We caught up with the brilliant and insightful Charlotte Chanler a few weeks ago and have shared our conversation below.
Charlotte, thanks for joining us, excited to have you contributing your stories and insights. Let’s jump to the end – what do you want to be remembered for?
The legacy I aspire to leave is one that profoundly shifts how we view and value our relationships with animals. They are dynamic, deep, and complex beings with their own unique emotions and experiences. Our connections with them are not secondary to our human relationships but are equally significant and worthy of the same depth of care and attention.
This intrinsic bond is an essential part of our shared future—a connection that we are meant to rediscover and realign with.
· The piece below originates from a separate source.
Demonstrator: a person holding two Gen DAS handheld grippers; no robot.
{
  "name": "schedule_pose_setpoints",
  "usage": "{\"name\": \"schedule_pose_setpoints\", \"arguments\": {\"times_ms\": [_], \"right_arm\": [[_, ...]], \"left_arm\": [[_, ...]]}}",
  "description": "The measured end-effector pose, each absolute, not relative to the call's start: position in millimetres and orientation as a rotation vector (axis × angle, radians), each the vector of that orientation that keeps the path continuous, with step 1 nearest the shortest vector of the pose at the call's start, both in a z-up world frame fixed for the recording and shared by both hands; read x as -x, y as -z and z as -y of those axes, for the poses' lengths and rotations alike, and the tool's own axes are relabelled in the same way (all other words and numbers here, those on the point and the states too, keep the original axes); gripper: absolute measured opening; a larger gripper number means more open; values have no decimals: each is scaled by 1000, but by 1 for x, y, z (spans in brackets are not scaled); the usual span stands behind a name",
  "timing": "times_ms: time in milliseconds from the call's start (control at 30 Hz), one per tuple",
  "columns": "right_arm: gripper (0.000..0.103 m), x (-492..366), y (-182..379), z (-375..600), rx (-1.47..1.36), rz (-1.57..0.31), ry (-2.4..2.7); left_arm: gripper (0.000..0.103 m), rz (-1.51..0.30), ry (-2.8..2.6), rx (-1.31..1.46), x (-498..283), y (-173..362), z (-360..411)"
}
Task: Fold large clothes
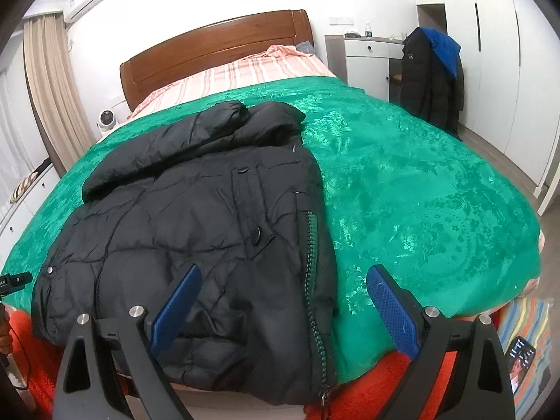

People are often surprised at how many ideas their animal can bring to a conversation in terms of creative problem solving, shifting perspective, insights on their person’s life, ways to compromise, future planning, supportive training protocol … it’s really limitless. The level of detail and nuance that the horses are able to relay for their people on balance, cadence, energy, telepathic connection, preparation and mindset is consistently tremendous.
Through my work, I hope to inspire others to embrace the true value and depth of their bonds with their animals. A life fully lived is one where our relationships with our animal companions are cherished and celebrated.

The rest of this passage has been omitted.